++++ Information provided ++++
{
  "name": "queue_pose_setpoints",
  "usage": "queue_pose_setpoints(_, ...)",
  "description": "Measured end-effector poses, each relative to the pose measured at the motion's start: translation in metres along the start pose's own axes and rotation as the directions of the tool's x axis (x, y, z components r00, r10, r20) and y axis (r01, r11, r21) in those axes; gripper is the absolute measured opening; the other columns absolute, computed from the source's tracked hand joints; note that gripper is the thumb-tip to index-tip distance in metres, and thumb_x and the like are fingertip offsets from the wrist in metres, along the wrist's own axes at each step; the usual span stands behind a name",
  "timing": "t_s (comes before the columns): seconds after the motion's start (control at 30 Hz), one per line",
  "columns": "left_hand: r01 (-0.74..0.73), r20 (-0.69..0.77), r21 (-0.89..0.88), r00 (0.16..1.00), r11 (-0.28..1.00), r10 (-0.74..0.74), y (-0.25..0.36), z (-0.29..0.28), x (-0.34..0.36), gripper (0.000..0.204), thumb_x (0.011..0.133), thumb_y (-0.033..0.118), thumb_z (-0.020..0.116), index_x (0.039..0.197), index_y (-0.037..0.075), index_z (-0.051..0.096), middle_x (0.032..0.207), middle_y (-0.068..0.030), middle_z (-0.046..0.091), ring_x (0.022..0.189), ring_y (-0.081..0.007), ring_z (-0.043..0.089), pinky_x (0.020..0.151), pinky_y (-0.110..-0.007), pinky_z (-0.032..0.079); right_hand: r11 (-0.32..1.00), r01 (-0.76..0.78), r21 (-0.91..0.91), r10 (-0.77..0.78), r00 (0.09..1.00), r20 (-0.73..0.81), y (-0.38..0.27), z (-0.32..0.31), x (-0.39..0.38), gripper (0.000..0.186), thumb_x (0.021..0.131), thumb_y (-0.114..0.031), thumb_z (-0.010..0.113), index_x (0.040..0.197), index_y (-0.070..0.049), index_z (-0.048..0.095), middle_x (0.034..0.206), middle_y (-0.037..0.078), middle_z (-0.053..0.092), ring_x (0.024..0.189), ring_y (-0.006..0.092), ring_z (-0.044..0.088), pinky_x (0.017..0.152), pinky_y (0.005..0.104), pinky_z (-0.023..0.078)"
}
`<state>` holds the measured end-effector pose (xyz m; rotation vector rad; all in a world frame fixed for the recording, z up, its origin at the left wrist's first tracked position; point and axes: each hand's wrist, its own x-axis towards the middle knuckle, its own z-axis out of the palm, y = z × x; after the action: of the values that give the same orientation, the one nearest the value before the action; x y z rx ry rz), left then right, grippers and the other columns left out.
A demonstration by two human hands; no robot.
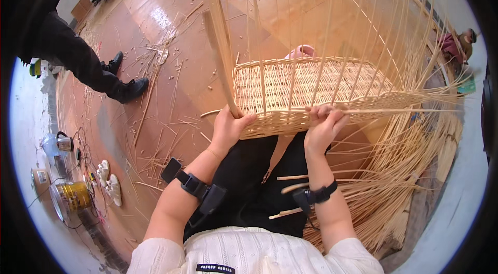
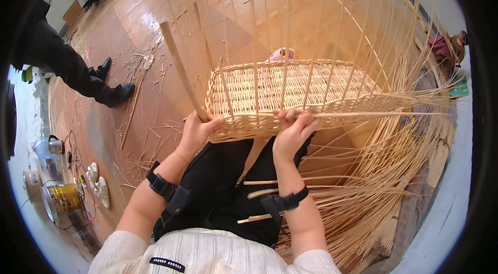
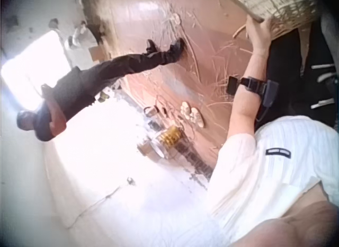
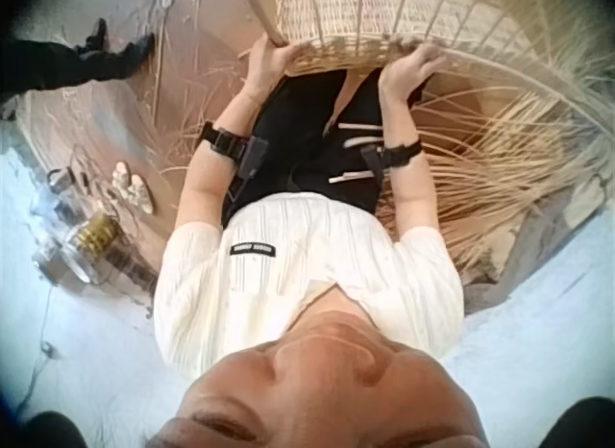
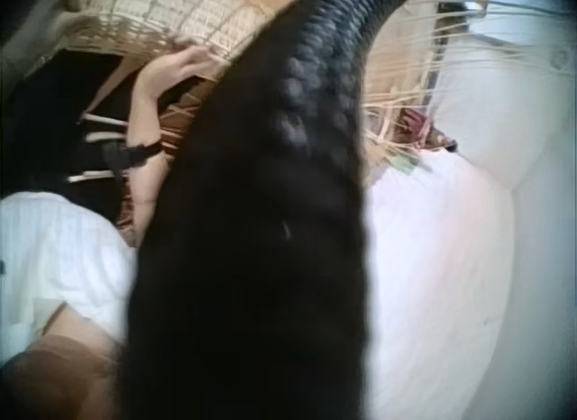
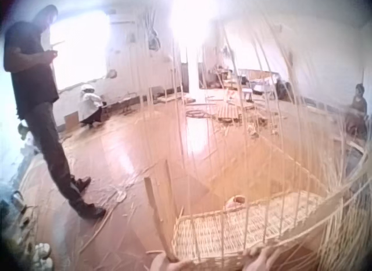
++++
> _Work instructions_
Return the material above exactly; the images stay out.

> _Completed task_
{
  "name": "queue_pose_setpoints",
  "usage": "queue_pose_setpoints(_, ...)",
  "description": "Measured end-effector poses, each relative to the pose measured at the motion's start: translation in metres along the start pose's own axes and rotation as the directions of the tool's x axis (x, y, z components r00, r10, r20) and y axis (r01, r11, r21) in those axes; gripper is the absolute measured opening; the other columns absolute, computed from the source's tracked hand joints; note that gripper is the thumb-tip to index-tip distance in metres, and thumb_x and the like are fingertip offsets from the wrist in metres, along the wrist's own axes at each step; the usual span stands behind a name",
  "timing": "t_s (comes before the columns): seconds after the motion's start (control at 30 Hz), one per line",
  "columns": "left_hand: r01 (-0.74..0.73), r20 (-0.69..0.77), r21 (-0.89..0.88), r00 (0.16..1.00), r11 (-0.28..1.00), r10 (-0.74..0.74), y (-0.25..0.36), z (-0.29..0.28), x (-0.34..0.36), gripper (0.000..0.204), thumb_x (0.011..0.133), thumb_y (-0.033..0.118), thumb_z (-0.020..0.116), index_x (0.039..0.197), index_y (-0.037..0.075), index_z (-0.051..0.096), middle_x (0.032..0.207), middle_y (-0.068..0.030), middle_z (-0.046..0.091), ring_x (0.022..0.189), ring_y (-0.081..0.007), ring_z (-0.043..0.089), pinky_x (0.020..0.151), pinky_y (-0.110..-0.007), pinky_z (-0.032..0.079); right_hand: r11 (-0.32..1.00), r01 (-0.76..0.78), r21 (-0.91..0.91), r10 (-0.77..0.78), r00 (0.09..1.00), r20 (-0.73..0.81), y (-0.38..0.27), z (-0.32..0.31), x (-0.39..0.38), gripper (0.000..0.186), thumb_x (0.021..0.131), thumb_y (-0.114..0.031), thumb_z (-0.010..0.113), index_x (0.040..0.197), index_y (-0.070..0.049), index_z (-0.048..0.095), middle_x (0.034..0.206), middle_y (-0.037..0.078), middle_z (-0.053..0.092), ring_x (0.024..0.189), ring_y (-0.006..0.092), ring_z (-0.044..0.088), pinky_x (0.017..0.152), pinky_y (0.005..0.104), pinky_z (-0.023..0.078)"
}
`<state>` holds the measured end-effector pose (xyz m; rotation vector rad; all in a world frame fixed for the recording, z up, its origin at the left wrist's first tracked position; point and axes: each hand's wrist, its own x-axis towards the middle knuckle, its own z-axis out of the palm, y = z × x; after the action: of the values that give the same orientation, the one nearest the value before the action; x y z rx ry rz), left then right, grippers and the other columns left out.
A demonstration by two human hands; no robot.

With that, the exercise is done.